We often think we can see a lot with the naked human eye, but there is a whole world of organisms, functions, proteins, and more at a microscopic level. Microscopes are the eyes that allow us to travel into this minuscule world. Since I began working at a molecular biology lab last summer, I have got the opportunity to work with a host of microscopes ranging from a simple dissection scope, to an epifluorescent microscope, all the way to a confocal microscope (which uses lasers to scan every layer of the sample).
Every experience with a microscope is amazing because of the level of detail that opens up, but my best experience by far occurred on Saturday. I got to do my first live imaging with a special confocal microscope. For the first time I was able to observe green fluorescent protein (GFP) in real time. Typically, for quantification purposes, I use a long staining protocol so my samples are preserved and as part of this staining I get fluorophores to bind to the desired protein to see a fluorescent image under the microscope. This artificial staining produces beautiful images but it is hard to forget that it is after all a human induced product. On the other hand, with live imaging, I was able to dissect my tissue sample and observe its natural fluorescence and structure immediately.

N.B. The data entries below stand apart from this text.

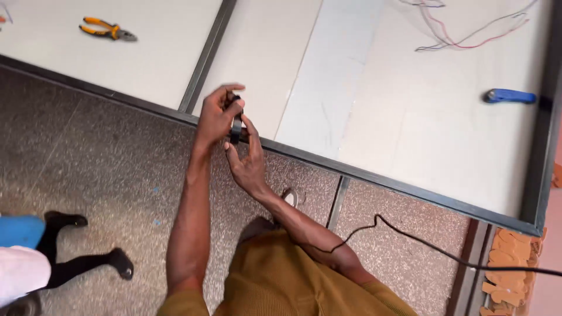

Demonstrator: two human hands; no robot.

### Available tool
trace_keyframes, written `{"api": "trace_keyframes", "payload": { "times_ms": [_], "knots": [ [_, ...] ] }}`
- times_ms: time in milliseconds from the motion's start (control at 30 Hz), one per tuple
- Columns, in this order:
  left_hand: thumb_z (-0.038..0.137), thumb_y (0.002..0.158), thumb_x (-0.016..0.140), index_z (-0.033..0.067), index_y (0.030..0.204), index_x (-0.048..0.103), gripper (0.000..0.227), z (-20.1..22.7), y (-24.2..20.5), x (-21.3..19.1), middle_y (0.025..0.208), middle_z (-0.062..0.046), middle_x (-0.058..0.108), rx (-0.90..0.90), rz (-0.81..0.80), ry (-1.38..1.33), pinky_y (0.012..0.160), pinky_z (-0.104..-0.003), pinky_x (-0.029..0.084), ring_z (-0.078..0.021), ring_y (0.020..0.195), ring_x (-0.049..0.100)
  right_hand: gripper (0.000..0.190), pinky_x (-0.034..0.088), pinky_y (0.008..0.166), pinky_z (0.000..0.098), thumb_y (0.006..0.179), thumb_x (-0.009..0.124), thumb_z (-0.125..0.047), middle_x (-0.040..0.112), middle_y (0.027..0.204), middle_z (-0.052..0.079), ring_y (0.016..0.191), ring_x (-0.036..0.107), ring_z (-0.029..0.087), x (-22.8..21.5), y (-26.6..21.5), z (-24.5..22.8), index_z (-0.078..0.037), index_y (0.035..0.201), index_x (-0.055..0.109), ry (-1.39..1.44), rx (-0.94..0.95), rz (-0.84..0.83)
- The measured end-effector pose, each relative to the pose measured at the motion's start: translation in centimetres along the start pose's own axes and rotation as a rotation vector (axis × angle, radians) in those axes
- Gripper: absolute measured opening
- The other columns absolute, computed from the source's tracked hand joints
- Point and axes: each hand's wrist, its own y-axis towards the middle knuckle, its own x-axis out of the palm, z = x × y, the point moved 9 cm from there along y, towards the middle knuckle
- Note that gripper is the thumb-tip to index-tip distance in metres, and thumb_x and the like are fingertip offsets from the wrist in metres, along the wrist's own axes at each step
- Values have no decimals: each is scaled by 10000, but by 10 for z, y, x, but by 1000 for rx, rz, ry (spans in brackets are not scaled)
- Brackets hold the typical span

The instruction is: The person cuts strips of black electrical tape using a utility knife and then wraps the tape around the ends of several colored wires on a white table. The person handles the tape roll, knife, and wires directly with their hands.

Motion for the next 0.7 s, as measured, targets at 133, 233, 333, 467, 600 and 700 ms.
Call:
{"api": "trace_keyframes", "payload": {
  "times_ms": [133,233,333,467,600,700],
  "knots": [
    [48,1072,819,31,1464,754,398,-8,42,-28,951,-68,644,-4,-123,26,818,-356,598,-166,892,692,678,553,1219,591,1189,658,-145,457,1705,177,1449,617,373,2,36,20,-99,1785,338,-67,22,-31],
    [-19,994,845,11,1362,794,373,-20,68,-31,955,-54,701,-89,-162,61,829,-311,606,-137,885,699,675,591,1037,560,1063,734,-13,674,1239,123,1145,712,335,-12,65,44,-143,1698,544,-211,-33,2],
    [19,984,900,29,1211,836,237,-44,108,-27,918,-60,749,-76,-157,21,817,-306,616,-125,868,720,629,584,974,489,1051,754,-19,700,1107,83,1006,695,300,-25,106,39,-188,1645,633,-335,-128,59],
    [40,999,915,49,1097,833,128,-81,150,-32,867,-88,780,-57,-85,-59,769,-309,634,-148,832,770,561,562,881,477,1068,798,-136,679,1004,47,893,665,270,-22,153,53,-213,1613,685,-560,-192,27],
    [34,1049,857,54,1048,817,45,-73,191,-52,859,-107,795,-4,2,-74,824,-372,645,-180,842,767,605,566,859,454,1100,795,-186,664,963,67,853,661,286,-6,204,43,-163,1678,617,-710,-304,-19],
    [50,1048,854,104,1028,801,78,-63,223,-61,890,-59,825,74,66,-42,861,-369,656,-161,873,798,710,573,836,522,1119,790,-242,664,947,140,850,663,365,3,245,33,-77,1743,494,-901,-379,-13]
  ]
}}
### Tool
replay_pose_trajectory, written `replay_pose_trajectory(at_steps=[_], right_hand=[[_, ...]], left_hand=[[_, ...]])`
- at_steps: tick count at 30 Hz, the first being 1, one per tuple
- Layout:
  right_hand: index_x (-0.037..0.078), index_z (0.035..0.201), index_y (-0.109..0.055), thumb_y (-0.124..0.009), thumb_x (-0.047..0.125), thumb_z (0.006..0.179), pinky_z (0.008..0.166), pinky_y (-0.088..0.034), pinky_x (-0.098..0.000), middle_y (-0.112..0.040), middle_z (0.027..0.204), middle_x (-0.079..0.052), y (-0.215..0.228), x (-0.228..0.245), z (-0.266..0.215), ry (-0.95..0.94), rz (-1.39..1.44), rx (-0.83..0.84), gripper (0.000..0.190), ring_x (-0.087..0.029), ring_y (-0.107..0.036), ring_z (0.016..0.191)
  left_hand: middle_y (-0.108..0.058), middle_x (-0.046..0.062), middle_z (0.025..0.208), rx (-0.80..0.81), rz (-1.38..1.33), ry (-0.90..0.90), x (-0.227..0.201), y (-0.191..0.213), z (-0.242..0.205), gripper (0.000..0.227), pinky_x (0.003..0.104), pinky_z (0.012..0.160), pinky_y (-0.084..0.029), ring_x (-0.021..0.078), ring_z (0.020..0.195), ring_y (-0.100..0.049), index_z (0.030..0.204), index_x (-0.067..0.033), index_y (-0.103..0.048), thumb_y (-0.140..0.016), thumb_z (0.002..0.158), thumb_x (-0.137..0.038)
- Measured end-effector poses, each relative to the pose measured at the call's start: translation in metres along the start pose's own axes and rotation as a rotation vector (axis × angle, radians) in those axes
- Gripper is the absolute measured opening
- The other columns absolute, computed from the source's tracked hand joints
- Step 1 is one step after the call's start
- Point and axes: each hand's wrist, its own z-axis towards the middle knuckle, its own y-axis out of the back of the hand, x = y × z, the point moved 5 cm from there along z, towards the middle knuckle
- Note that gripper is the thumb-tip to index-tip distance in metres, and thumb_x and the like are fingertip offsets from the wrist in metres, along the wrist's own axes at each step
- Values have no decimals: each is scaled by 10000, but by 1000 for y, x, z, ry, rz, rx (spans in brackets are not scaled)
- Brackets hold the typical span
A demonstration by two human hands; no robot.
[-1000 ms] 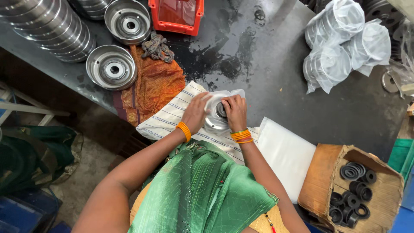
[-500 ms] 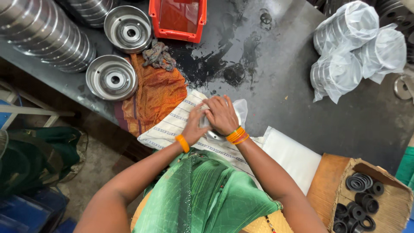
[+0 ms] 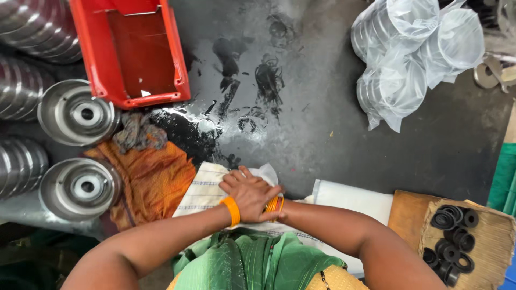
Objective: The person repeatedly picks up cylindrical metal parts, places them into clear plastic bags, and sets the wrapped items aside. She also wipes the metal parts with a cloth before wrapping them.
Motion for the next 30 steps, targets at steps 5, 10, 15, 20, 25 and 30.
replay_pose_trajectory(at_steps=[5,10,15,20,25,30], right_hand=[[318,1520,-335,-483,900,643,1039,-270,-791,-106,1506,-474,-35,-2,-5,-111,-38,53,1062,-642,-291,1325],[202,1424,-462,-551,585,765,1094,-325,-626,-331,1445,-337,-23,13,29,-834,-701,462,767,-501,-405,1318],[86,1329,-589,-619,271,888,1149,-379,-462,-556,1384,-201,-81,7,58,-397,-1889,1433,480,-360,-519,1311],[79,1085,-723,-630,367,957,930,-442,-508,-693,1139,-137,-157,37,85,2,-2591,1146,329,-365,-602,1087],[94,1167,-694,-570,425,1033,952,-441,-516,-674,1119,-148,-174,40,64,-109,-2573,942,378,-382,-597,1101],[3,1265,-557,-785,451,854,949,-463,-437,-623,1149,-198,-199,85,20,8,-2171,1053,648,-366,-591,1113]], left_hand=[[-709,194,926,-26,73,-106,0,-5,-3,821,748,974,-369,413,926,-653,1230,-122,-654,-475,845,-825],[-714,194,908,181,159,108,5,-11,10,789,755,936,-354,439,940,-641,1208,-142,-655,-489,827,-813],[-711,142,1340,-472,-319,302,33,9,-20,652,517,1155,-470,349,1227,-649,1332,-240,-624,-492,1005,-789],[-344,228,1558,-361,59,423,29,-15,-121,1175,535,1202,-153,360,1473,-271,1533,-4,-260,-745,727,-708],[-305,147,1628,-191,237,508,37,-44,-133,1308,503,1266,-75,246,1540,-221,1571,11,-155,-787,663,-688],[-295,42,1668,-108,552,285,43,-67,-128,1220,499,1258,-84,188,1545,-222,1609,-128,-166,-804,669,-571]])
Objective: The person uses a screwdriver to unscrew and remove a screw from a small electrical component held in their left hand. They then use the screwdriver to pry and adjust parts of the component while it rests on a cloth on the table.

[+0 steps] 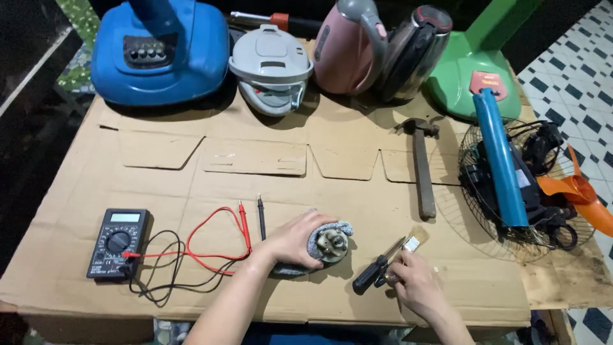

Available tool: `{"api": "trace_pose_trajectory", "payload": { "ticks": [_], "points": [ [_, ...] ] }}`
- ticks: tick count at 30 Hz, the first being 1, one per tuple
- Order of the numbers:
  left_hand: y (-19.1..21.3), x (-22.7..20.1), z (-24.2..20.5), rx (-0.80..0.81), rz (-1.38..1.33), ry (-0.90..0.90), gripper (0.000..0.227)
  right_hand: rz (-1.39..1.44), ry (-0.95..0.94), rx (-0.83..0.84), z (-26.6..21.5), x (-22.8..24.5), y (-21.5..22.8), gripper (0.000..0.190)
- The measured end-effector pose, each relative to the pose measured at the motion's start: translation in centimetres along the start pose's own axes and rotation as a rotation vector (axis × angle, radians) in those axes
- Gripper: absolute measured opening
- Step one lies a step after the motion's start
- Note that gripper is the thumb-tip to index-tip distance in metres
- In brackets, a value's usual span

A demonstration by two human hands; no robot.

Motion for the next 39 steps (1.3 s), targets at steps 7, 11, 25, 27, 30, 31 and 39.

When I saw the first follicle appear on a TV-size screen (hooked-up to the confocal microscope) I was nothing short of giddy with excitement. This tiny egg that is practically impossible to observe with the naked eye had hundreds of cells within it. The cells themselves had large protein in the nuclei and I was able to observe all of this with a microscope!
I ran many samples on Saturday, observing differences between different genotypes and variations of the same protein. Though the follicles looked identical during the simple dissection process, the each proved to be unique specimens once I revealed their full details under the microscope.
I often hear of scientists falling in love with their profession when they look under a microscope for the first time. This wasn’t true for me immediately because I was spoiled with the facilities to use basic microscopes from a young age, but after observing live-imaging over the weekend, I felt I had to pursue a vocation in the sciences.
Never limit yourself to the world you can grasp with your naked eye. Understand that there is a whole world of microscopic organism and another universe out there.